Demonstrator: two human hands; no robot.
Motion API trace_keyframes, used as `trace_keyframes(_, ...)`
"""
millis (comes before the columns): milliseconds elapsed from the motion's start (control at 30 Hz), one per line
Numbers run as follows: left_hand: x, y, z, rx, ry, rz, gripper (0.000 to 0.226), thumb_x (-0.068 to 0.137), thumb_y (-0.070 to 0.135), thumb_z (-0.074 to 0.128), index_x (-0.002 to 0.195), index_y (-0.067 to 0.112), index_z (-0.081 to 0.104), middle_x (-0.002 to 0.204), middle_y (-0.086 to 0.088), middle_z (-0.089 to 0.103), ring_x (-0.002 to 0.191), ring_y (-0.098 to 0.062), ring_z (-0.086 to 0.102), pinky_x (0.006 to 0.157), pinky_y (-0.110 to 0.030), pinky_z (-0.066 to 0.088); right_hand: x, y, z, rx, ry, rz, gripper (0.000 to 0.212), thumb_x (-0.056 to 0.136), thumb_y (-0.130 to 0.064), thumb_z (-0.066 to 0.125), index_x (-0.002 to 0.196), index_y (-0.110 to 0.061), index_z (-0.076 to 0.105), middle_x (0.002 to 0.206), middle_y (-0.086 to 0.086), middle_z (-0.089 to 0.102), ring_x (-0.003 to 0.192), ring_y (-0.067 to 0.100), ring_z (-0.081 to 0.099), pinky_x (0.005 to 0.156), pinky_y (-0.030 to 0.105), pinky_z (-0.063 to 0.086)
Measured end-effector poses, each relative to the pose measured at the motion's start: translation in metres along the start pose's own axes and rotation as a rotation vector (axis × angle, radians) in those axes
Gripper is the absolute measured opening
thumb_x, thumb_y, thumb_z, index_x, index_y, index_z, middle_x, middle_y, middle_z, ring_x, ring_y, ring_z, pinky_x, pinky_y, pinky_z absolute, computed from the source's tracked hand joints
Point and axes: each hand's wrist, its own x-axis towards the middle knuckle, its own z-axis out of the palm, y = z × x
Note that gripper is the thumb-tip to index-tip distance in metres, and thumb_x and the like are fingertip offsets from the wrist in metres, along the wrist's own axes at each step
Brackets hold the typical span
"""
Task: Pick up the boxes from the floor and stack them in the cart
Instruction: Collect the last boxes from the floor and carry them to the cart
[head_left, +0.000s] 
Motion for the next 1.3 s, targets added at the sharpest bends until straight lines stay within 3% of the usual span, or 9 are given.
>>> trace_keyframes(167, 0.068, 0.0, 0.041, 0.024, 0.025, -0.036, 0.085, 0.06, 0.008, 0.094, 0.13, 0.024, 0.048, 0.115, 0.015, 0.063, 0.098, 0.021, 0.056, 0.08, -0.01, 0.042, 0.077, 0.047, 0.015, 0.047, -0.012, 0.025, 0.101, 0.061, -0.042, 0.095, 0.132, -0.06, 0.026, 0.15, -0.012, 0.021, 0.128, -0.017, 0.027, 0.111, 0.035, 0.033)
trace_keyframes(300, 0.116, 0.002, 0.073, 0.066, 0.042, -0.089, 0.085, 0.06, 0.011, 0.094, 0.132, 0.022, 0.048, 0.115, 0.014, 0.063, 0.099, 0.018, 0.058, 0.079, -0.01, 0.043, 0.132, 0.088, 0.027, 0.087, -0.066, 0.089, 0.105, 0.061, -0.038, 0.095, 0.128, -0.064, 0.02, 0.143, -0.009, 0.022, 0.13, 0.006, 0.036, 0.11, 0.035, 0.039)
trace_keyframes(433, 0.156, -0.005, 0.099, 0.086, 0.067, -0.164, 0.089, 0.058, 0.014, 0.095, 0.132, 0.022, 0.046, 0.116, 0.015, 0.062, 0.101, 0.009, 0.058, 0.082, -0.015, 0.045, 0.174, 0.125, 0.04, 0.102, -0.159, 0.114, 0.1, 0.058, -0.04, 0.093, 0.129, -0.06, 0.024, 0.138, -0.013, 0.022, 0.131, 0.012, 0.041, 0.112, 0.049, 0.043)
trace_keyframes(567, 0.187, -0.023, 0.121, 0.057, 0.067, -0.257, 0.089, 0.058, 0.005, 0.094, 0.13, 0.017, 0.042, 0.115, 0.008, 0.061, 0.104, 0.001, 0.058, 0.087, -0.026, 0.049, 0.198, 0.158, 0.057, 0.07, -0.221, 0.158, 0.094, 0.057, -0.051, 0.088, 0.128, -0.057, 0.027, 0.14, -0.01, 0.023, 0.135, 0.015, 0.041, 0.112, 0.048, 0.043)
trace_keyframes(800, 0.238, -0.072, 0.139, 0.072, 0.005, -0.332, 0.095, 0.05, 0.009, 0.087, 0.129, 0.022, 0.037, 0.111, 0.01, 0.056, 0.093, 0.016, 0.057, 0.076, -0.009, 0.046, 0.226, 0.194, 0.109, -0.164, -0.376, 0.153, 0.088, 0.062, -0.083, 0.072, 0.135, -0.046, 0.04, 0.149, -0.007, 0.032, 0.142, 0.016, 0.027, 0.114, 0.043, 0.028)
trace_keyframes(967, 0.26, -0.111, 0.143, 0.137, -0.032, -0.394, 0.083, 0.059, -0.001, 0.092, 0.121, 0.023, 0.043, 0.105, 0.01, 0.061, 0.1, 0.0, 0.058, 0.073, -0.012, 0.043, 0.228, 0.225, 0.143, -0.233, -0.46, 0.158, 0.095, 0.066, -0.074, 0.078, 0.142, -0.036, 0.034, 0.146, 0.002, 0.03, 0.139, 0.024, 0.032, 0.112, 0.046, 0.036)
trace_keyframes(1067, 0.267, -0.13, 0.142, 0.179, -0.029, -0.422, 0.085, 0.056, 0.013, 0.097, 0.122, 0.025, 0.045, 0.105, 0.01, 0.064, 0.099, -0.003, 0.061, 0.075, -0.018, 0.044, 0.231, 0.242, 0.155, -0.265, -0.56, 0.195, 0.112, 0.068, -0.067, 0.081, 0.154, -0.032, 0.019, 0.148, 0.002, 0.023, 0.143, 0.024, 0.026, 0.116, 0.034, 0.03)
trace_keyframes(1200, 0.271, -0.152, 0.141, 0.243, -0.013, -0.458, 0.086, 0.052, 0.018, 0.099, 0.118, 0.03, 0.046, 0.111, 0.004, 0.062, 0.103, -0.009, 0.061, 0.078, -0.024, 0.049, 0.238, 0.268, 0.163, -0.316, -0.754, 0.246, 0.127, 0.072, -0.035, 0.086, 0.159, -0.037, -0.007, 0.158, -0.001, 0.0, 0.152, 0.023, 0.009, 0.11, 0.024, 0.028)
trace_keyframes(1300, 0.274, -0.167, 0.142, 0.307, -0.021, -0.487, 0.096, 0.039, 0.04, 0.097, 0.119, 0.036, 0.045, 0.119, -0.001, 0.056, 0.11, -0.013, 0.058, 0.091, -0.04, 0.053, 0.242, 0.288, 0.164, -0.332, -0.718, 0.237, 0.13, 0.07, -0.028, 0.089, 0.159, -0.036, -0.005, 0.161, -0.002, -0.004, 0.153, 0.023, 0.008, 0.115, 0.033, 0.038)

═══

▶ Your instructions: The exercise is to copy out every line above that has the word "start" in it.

▶ Response for this exercise:
millis (comes before the columns): milliseconds elapsed from the motion's start (control at 30 Hz), one per line
Measured end-effector poses, each relative to the pose measured at the motion's start: translation in metres along the start pose's own axes and rotation as a rotation vector (axis × angle, radians) in those axes

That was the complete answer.